Check every line below for the word "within" and copy each one that has it.

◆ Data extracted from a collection
□ □ □ □

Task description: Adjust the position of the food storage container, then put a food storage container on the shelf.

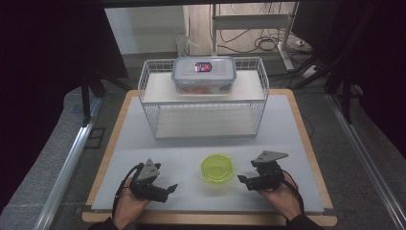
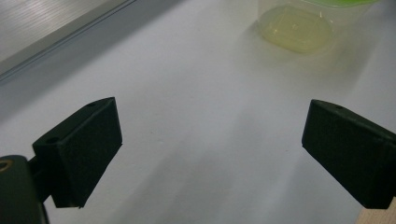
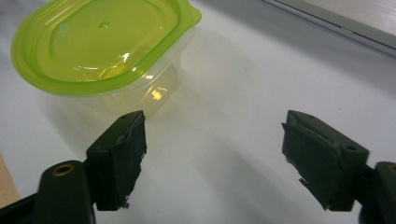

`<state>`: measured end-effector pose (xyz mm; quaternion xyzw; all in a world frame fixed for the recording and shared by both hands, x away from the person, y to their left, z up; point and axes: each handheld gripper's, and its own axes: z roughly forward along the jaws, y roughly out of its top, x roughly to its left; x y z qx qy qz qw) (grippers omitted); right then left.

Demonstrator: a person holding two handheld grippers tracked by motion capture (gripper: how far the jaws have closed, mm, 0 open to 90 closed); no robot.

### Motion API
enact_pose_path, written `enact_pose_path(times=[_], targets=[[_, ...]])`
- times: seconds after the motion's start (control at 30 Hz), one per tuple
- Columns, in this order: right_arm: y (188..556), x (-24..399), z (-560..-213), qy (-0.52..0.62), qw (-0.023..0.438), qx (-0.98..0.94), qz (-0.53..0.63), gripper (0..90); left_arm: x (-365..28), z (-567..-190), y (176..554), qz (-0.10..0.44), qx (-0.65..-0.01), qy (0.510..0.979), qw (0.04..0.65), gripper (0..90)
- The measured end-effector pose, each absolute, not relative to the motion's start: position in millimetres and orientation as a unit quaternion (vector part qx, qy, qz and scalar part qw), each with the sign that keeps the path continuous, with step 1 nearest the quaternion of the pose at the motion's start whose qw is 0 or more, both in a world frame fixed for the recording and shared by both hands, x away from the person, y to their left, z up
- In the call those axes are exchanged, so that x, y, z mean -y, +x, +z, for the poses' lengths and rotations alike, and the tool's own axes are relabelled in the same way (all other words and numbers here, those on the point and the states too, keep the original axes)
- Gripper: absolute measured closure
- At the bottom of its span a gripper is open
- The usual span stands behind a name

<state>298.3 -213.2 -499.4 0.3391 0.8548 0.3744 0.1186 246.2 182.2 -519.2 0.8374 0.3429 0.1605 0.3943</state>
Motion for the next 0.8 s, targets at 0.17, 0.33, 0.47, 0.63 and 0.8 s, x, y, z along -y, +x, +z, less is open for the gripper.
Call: enact_pose_path(times=[0.17,0.33,0.47,0.63,0.8], targets=[[298.2,214.3,-502.4,0.338,0.119,-0.855,0.374,13.0,-181.4,-519.7,246.4,0.161,-0.342,0.838,0.394,4.9],[298.3,212.8,-502.5,0.332,0.121,-0.859,0.370,9.6,-182.0,-520.5,246.7,0.159,-0.341,0.838,0.394,4.9],[297.6,211.4,-503.1,0.330,0.120,-0.864,0.362,3.8,-182.3,-520.1,246.7,0.160,-0.341,0.838,0.395,4.9],[295.7,212.2,-498.5,0.346,0.111,-0.862,0.354,11.1,-181.4,-520.6,246.8,0.160,-0.340,0.839,0.394,4.8],[293.9,217.7,-487.6,0.371,0.074,-0.841,0.387,33.9,-181.1,-519.9,246.7,0.161,-0.339,0.840,0.393,4.9]])
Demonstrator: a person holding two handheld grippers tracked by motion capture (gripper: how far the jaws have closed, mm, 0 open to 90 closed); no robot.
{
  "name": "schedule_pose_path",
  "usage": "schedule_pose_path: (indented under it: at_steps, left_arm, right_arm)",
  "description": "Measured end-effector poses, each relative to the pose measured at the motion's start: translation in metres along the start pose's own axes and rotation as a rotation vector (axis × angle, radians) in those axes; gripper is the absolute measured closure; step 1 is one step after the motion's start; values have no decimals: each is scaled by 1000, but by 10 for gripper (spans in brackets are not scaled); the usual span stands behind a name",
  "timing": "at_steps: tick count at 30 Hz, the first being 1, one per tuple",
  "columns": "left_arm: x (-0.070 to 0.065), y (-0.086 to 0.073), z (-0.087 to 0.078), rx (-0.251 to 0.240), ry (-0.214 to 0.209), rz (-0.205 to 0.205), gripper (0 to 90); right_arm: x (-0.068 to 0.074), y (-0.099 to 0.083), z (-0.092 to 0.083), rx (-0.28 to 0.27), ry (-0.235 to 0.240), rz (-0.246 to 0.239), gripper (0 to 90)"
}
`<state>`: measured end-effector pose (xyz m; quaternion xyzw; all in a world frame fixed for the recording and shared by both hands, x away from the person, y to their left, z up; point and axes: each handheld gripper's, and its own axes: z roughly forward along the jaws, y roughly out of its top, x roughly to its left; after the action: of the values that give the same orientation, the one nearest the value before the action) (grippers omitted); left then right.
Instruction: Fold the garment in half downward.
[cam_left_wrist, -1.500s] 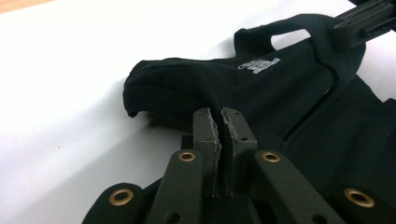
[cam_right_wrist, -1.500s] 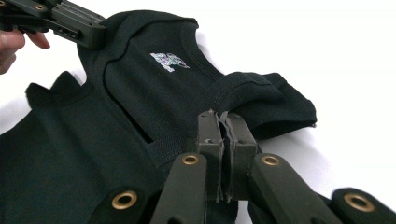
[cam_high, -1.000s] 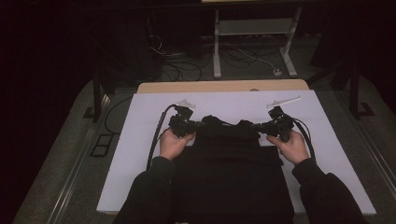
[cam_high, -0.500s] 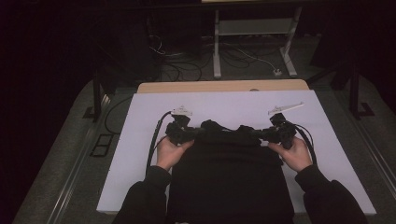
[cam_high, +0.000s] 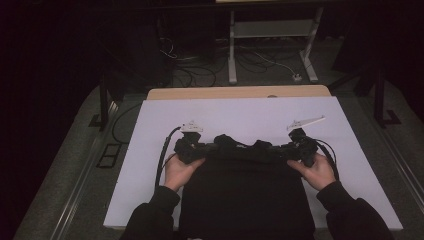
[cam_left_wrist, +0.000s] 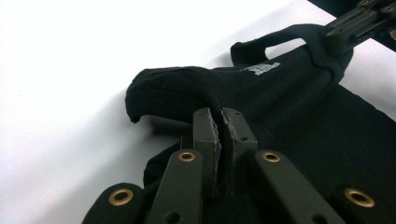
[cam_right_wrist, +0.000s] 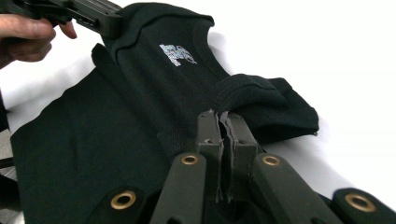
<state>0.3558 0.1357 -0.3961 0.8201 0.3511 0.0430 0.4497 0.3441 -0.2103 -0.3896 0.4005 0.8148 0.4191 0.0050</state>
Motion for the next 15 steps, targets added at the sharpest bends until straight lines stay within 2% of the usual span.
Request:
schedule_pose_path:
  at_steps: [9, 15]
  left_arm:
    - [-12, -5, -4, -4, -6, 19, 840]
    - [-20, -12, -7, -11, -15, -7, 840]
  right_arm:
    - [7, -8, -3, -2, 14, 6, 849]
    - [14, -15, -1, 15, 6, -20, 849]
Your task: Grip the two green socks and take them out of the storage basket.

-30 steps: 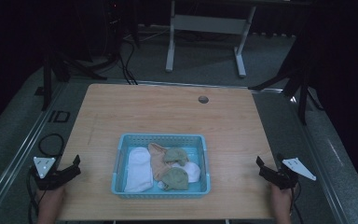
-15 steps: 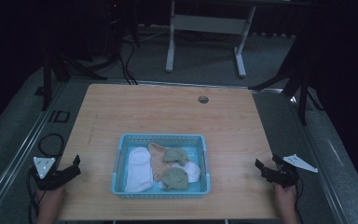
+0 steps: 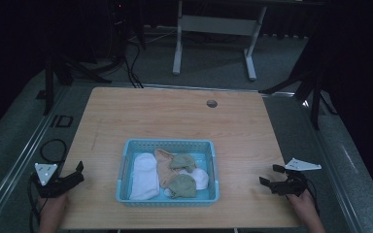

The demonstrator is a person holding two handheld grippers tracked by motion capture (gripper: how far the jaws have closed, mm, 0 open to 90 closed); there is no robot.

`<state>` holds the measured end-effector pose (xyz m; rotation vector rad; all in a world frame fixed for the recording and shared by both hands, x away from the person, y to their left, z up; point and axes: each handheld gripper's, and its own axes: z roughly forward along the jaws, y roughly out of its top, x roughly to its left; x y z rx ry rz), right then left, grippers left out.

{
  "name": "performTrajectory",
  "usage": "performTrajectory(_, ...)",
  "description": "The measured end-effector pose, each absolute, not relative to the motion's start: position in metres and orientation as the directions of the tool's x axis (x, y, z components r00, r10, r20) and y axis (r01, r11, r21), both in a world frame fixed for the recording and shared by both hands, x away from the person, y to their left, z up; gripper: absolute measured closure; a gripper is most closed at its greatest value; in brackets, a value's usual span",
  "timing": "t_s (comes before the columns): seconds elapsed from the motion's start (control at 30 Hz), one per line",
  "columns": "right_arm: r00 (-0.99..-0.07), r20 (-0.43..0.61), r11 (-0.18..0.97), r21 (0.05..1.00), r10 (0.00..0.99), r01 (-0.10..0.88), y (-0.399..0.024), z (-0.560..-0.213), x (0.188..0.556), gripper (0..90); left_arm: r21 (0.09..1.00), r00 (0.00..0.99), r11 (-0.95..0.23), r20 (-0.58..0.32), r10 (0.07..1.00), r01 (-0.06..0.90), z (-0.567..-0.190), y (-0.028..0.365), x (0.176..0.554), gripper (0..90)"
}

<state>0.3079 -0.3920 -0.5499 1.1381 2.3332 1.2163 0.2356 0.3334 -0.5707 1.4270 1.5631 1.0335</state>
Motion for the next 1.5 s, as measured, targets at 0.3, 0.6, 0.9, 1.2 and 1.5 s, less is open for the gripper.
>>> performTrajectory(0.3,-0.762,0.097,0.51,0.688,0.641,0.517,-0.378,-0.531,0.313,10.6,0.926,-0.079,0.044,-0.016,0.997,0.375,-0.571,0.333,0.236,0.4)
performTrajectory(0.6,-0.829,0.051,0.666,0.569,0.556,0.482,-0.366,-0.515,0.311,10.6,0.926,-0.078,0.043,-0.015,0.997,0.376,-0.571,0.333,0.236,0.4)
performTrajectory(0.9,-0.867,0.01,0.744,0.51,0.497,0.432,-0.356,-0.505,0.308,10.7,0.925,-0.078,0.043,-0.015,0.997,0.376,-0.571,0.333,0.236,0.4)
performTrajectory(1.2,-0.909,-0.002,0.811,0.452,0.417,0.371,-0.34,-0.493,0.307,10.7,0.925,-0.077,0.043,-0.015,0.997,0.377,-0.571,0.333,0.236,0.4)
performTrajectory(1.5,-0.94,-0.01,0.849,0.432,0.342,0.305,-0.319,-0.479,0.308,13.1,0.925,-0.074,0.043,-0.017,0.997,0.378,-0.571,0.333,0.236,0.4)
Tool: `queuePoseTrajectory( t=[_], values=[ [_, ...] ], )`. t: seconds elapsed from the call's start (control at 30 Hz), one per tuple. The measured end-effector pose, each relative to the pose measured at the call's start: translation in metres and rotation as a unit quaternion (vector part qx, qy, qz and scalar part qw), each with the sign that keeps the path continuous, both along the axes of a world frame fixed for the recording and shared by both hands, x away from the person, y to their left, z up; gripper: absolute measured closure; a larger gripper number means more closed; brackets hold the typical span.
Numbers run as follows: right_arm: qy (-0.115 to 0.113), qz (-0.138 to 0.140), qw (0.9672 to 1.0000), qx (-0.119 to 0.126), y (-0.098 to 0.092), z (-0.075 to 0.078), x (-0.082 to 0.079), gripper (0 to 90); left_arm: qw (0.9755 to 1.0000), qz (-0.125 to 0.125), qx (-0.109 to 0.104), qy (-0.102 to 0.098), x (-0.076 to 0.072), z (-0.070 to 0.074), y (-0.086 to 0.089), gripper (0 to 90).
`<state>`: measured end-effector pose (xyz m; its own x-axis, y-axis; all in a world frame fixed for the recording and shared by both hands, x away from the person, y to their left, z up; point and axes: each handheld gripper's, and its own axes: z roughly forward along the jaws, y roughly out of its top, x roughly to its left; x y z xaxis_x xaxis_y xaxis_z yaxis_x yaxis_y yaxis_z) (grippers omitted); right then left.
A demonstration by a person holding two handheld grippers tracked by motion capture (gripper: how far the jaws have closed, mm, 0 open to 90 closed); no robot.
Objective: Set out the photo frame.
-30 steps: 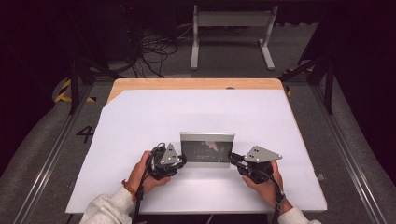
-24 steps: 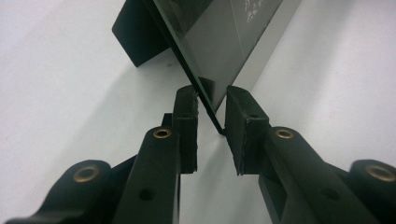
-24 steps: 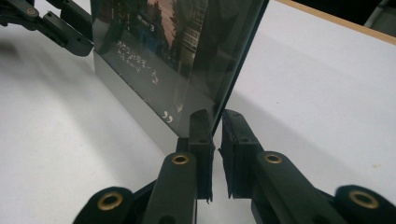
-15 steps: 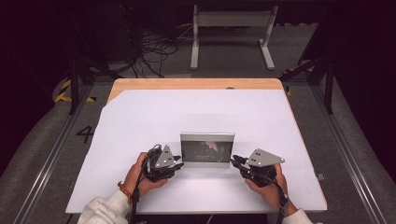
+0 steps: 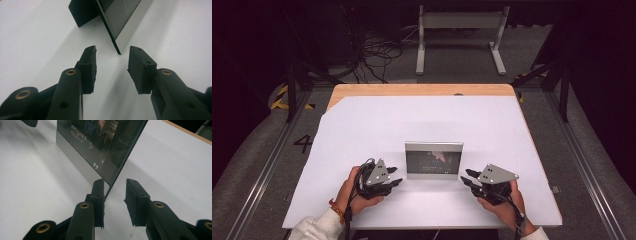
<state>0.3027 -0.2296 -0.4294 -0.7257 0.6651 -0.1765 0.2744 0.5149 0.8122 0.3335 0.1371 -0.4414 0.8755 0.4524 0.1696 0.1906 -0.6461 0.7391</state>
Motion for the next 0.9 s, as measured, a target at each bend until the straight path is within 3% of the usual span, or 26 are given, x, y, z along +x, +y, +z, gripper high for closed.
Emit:
queuePoseTrajectory(
  t=[0.47,0.57,0.9],
  values=[
    [-0.002,-0.008,1.0,-0.003,-0.008,-0.006,-0.003,45.8,1.0,-0.003,-0.006,0.0,-0.006,-0.005,0.02,41.0],
    [-0.002,-0.01,0.9999,-0.009,-0.009,-0.008,-0.004,41.9,0.9999,0.006,-0.012,0.001,-0.007,-0.006,0.024,36.0],
    [0.001,-0.015,0.9998,-0.011,-0.017,-0.013,-0.005,32.3,0.9995,0.032,-0.005,0.004,-0.011,-0.012,0.033,21.8]
  ],
)
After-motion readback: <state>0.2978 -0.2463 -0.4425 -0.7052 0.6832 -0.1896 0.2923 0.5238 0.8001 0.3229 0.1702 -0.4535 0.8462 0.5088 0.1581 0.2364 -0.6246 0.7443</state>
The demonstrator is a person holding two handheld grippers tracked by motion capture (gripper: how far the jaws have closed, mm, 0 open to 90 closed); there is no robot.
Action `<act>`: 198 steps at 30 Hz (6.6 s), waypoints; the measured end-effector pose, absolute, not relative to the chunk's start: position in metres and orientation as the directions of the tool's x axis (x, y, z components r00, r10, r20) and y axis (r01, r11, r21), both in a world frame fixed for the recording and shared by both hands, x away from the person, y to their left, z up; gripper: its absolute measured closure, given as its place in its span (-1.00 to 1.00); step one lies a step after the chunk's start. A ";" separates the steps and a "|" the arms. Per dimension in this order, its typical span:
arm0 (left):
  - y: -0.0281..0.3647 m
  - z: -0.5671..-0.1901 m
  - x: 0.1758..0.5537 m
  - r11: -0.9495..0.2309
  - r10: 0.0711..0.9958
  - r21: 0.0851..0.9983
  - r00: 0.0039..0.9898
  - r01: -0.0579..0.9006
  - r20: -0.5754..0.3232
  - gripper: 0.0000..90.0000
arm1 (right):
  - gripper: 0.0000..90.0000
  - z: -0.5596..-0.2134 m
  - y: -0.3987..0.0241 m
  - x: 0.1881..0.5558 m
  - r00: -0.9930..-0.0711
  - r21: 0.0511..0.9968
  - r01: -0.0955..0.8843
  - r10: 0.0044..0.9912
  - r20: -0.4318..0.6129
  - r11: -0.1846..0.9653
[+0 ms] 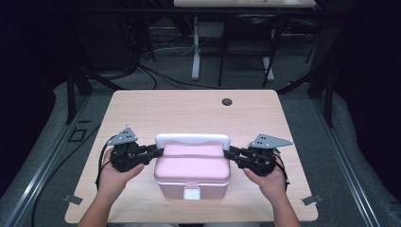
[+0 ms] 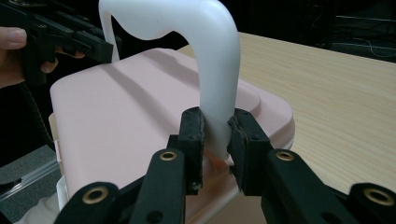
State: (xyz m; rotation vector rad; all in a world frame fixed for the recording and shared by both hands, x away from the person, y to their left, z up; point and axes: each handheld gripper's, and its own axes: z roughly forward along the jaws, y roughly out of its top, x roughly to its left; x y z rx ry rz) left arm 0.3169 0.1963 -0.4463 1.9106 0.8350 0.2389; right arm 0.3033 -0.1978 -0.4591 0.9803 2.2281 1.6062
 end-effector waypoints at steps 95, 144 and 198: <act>0.185 -0.458 0.279 -0.375 0.555 0.805 0.807 0.460 -0.202 1.00 | 0.52 -0.451 -0.211 0.312 -0.692 0.911 0.413 0.651 0.311 0.005; 0.183 -0.404 0.312 -0.338 0.577 0.833 0.795 0.438 -0.184 1.00 | 0.71 -0.467 -0.203 0.280 -0.730 0.902 0.403 0.649 0.216 0.152; 0.176 -0.374 0.359 -0.280 0.656 0.851 0.736 0.444 -0.168 1.00 | 0.87 -0.497 -0.168 0.277 -0.798 0.863 0.419 0.568 0.202 0.282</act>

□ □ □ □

◆ ANSWER AREA
Motion for the next 15 steps, targets added at the sharpest bends until straight lines stay within 2% of the usual span.
Motion for the next 0.9 s, as measured, a target at each bend until the straight path is within 3% of the usual span, or 26 are given, x, y, z along +x, +y, +z, gripper high for closed.

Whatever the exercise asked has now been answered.